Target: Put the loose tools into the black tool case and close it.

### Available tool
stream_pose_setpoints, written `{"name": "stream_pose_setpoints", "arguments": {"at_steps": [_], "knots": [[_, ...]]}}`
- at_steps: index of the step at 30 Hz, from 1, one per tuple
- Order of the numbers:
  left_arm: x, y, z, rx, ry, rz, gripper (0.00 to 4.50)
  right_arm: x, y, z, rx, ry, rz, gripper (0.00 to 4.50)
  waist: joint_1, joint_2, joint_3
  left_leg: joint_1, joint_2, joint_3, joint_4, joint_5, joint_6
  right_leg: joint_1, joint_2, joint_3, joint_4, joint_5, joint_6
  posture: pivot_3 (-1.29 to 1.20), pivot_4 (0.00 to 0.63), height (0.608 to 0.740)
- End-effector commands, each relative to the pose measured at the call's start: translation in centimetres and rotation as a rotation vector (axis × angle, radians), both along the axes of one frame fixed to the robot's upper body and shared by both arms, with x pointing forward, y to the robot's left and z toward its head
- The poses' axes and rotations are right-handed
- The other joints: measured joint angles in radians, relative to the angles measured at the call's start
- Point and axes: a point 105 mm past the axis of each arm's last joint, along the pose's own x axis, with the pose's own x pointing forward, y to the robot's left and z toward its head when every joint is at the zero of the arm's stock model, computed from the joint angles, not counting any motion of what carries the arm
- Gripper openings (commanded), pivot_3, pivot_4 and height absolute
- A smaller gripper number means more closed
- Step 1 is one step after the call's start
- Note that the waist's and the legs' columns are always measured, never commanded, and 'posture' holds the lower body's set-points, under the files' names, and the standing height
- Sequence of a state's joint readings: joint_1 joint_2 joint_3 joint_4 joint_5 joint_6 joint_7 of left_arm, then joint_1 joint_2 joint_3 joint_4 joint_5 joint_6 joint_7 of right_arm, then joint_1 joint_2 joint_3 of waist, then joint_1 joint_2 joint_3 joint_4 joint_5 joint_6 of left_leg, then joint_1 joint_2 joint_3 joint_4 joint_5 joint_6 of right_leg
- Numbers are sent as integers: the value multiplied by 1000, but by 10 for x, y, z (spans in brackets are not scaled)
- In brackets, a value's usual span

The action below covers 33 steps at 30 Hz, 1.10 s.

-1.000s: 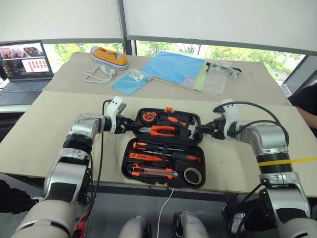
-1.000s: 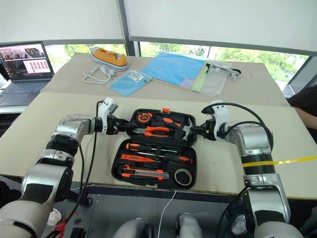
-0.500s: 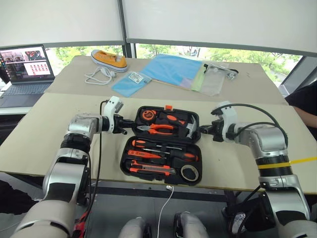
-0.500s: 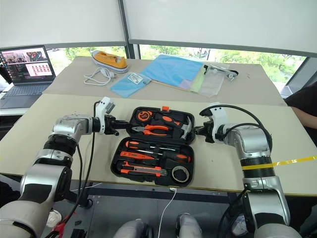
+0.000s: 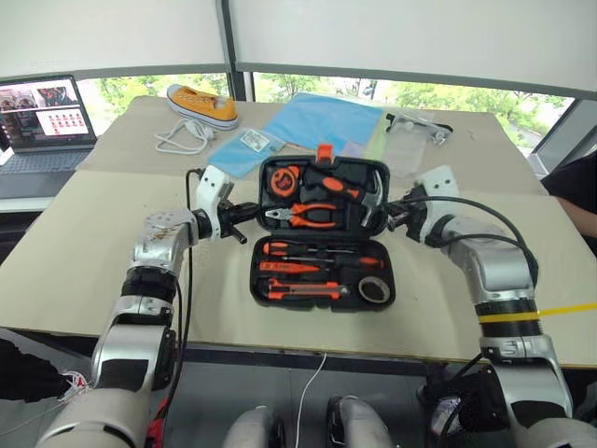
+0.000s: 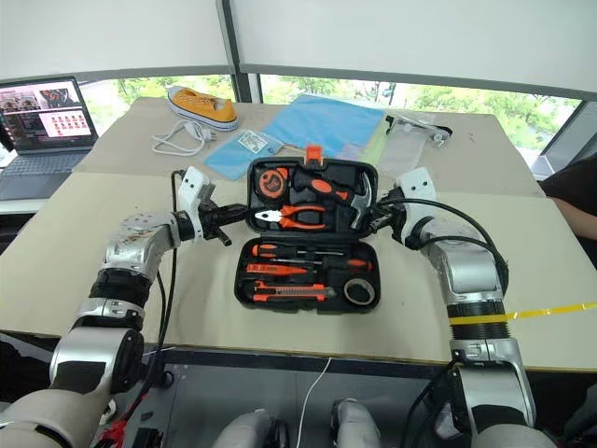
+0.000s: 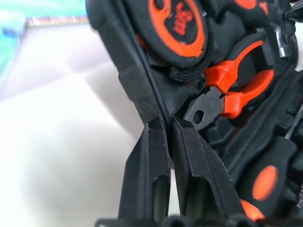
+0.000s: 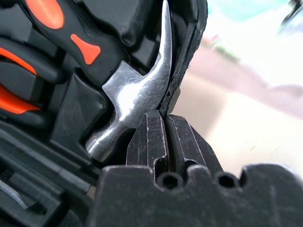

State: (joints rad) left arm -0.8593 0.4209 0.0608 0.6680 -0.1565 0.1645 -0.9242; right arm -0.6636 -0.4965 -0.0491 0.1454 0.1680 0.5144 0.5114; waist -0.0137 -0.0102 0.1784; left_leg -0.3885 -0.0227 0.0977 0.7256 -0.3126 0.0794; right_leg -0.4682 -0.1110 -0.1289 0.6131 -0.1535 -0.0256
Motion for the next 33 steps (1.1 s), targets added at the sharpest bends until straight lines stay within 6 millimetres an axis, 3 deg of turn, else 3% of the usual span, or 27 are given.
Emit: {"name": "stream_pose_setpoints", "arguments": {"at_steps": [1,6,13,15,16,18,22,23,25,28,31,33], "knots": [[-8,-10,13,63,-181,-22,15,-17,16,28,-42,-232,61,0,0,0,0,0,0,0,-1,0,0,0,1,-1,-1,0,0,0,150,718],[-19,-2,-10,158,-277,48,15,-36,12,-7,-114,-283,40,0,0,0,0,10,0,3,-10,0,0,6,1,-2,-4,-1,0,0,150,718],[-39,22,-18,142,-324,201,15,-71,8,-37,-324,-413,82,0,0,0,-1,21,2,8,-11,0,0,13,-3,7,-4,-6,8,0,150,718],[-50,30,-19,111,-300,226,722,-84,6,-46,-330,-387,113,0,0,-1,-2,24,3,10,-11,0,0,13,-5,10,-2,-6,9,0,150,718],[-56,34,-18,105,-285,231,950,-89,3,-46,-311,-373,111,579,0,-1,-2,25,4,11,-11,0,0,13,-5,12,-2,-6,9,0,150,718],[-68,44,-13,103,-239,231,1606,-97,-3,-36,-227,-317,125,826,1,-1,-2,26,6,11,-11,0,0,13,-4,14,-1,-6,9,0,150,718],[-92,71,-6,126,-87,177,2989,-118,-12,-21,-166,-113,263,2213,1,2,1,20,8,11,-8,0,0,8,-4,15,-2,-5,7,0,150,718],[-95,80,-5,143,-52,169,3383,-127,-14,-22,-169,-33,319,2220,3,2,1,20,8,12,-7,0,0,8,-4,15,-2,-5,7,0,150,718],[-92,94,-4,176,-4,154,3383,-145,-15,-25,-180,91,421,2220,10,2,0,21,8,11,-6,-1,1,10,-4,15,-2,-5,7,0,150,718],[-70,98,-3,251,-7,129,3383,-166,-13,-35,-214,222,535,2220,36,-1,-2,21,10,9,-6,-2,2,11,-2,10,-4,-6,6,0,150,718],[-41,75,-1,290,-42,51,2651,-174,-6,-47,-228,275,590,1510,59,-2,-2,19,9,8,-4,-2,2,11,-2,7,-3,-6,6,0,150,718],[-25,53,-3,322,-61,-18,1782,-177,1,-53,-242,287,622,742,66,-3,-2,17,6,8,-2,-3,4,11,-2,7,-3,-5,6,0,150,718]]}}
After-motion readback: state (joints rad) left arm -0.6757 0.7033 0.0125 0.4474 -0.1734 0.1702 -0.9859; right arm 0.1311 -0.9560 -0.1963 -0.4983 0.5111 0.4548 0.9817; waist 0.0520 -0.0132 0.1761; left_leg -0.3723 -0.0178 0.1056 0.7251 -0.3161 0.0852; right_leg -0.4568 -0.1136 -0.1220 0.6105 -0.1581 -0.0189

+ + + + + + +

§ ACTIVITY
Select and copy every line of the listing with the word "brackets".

§ RESPONSE TO THE TASK
- Numbers are sent as integers: the value multiplied by 1000, but by 10 for x, y, z (spans in brackets are not scaled)
- In brackets, a value's usual span

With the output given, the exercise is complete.